I had a piece on Big Sur published in The Age Spectrum on the weekend:
"And as you drive along the coast, up state highway number one, you can see, if you look for them, the shacks, even tents, where literary immigrants have already set up typewriters." - The New Cult of Sex and Anarchy – Mildred Edie Brady, 1947 "Why does a young woman like you live way out there alone on a shack by a deserted beach?" – The Sandpiper
Big Sur is beautiful but I hadn't pictured it through a rainy lens. I pictured it as it was in 1965 in The Sandpiper: all roiling tides and running deer, and a ragtag band of beatniks.

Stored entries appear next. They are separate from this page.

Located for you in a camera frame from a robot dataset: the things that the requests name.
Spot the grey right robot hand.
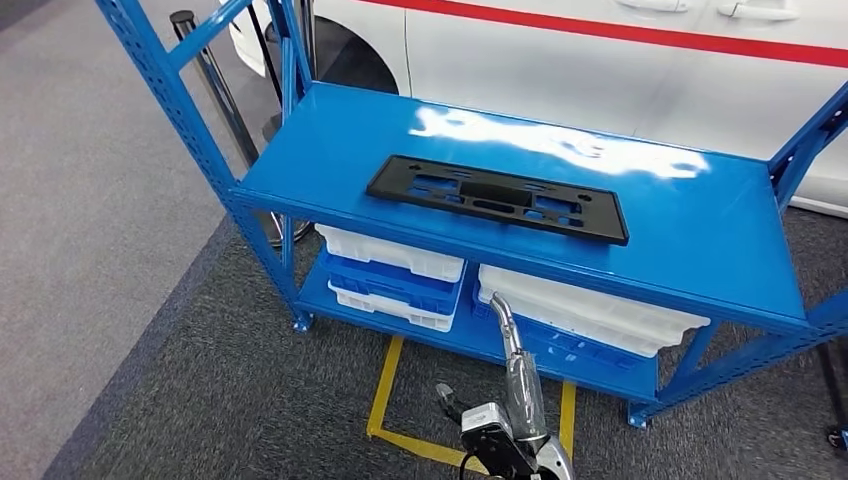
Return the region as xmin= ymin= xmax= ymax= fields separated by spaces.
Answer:
xmin=435 ymin=293 xmax=551 ymax=444

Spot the black plastic plate part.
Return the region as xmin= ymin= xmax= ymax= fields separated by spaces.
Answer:
xmin=366 ymin=154 xmax=631 ymax=247

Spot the blue metal shelf rack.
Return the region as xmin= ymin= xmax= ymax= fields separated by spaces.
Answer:
xmin=92 ymin=0 xmax=848 ymax=430

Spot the blue wheeled shelf rack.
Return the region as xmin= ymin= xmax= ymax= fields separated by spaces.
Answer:
xmin=816 ymin=341 xmax=848 ymax=453

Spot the yellow floor tape square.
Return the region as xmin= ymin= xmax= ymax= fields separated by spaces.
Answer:
xmin=366 ymin=335 xmax=576 ymax=476

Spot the white car red stripe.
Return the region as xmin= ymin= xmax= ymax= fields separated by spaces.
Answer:
xmin=218 ymin=0 xmax=848 ymax=220

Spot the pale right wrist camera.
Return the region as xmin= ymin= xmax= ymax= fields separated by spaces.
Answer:
xmin=458 ymin=402 xmax=539 ymax=480

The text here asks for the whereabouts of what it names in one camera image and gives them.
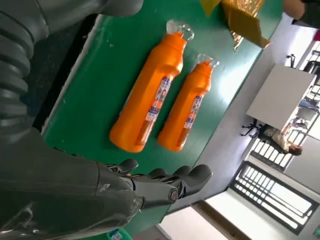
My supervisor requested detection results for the yellow taped cardboard box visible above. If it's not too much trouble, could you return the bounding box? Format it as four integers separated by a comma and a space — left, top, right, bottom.
199, 0, 272, 53

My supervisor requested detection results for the small orange detergent bottle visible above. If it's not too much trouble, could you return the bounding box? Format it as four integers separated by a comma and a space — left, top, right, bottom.
157, 53, 220, 153

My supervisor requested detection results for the white barred window grille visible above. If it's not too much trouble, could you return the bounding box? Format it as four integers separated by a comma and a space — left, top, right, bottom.
250, 132, 307, 172

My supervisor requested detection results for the seated person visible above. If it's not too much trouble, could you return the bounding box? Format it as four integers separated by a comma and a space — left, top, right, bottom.
261, 124, 303, 157

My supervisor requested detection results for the teal plastic bottle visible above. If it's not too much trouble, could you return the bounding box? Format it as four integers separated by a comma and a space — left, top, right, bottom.
106, 228, 133, 240

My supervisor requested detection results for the black framed window grille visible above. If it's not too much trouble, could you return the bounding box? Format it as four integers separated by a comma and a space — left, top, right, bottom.
229, 161, 320, 235

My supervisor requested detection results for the black office chair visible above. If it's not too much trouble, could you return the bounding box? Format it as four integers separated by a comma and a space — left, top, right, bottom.
241, 118, 266, 139

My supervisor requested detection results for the white office table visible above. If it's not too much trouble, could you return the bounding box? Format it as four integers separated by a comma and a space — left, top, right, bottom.
246, 63, 318, 132

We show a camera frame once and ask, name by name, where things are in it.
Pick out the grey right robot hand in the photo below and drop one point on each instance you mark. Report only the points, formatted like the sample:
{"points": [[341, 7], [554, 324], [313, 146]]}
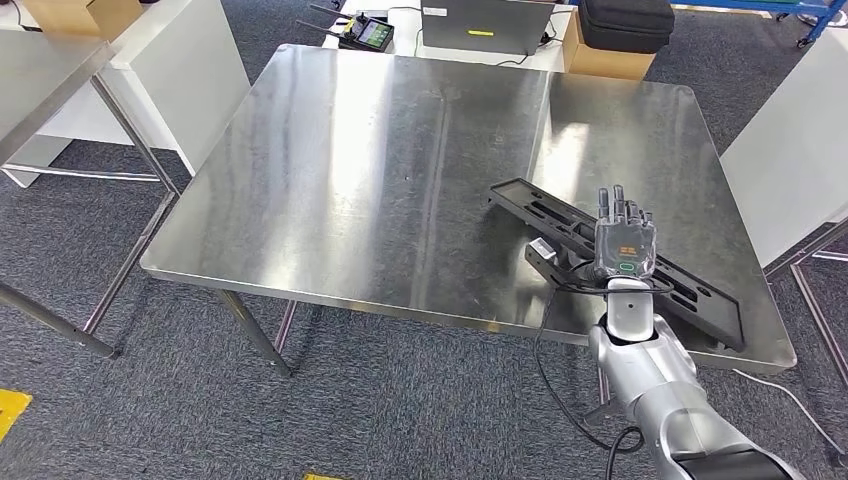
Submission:
{"points": [[626, 242]]}

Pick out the long black plastic part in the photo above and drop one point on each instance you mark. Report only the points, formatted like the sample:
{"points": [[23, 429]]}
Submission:
{"points": [[719, 311]]}

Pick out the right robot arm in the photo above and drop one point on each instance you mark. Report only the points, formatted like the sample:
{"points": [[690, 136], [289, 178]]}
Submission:
{"points": [[662, 384]]}

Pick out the blue metal shelf rack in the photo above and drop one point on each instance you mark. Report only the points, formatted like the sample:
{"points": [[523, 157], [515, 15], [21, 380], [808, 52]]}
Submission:
{"points": [[762, 8]]}

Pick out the cardboard box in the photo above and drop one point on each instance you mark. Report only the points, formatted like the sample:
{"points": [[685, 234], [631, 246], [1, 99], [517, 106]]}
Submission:
{"points": [[596, 63], [79, 16]]}

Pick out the white panel board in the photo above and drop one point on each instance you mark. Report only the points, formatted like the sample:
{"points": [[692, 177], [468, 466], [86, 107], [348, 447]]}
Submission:
{"points": [[795, 146], [185, 79]]}

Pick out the black hard carry case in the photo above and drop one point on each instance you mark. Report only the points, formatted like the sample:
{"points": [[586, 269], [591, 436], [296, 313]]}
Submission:
{"points": [[626, 23]]}

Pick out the grey laptop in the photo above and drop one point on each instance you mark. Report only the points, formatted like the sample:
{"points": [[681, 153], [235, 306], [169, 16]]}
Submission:
{"points": [[490, 26]]}

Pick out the white desk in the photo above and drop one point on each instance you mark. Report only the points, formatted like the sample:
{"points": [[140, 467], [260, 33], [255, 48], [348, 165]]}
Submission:
{"points": [[411, 53]]}

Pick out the black remote controller with screen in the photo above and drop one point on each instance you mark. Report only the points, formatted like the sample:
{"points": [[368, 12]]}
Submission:
{"points": [[371, 33]]}

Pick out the yellow floor tape square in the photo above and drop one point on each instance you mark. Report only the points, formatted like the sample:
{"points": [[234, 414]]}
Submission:
{"points": [[10, 411], [321, 477]]}

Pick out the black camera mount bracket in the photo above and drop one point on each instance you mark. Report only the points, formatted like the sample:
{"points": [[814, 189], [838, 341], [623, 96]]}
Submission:
{"points": [[550, 268]]}

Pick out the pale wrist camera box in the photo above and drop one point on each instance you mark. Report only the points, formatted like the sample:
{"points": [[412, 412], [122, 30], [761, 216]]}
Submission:
{"points": [[543, 248]]}

In the film Elizabeth Taylor plays Laura, a single mother and artist home-schooling her son in their shack by the sea. When he's forced to go to boarding school, Laura clashes and then falls in love with his married headmaster, Reverend/Dr Edward Hewitt (Richard Burton). Cue clandestine meetings at secluded coves and dramatic declarations under equally dramatic cliffs. Big Sur had long been a little bohemia – its most infamous resident, Henry Miller, arrived in 1944 – but the film brought Big Sur to the masses. It meant the restaurant Nepenthe (where the famous dance scene was filmed) could stay open on the off season, and that decades later, an unworldly teen (ahem, me) could lounge around in the cinematic language of dreams.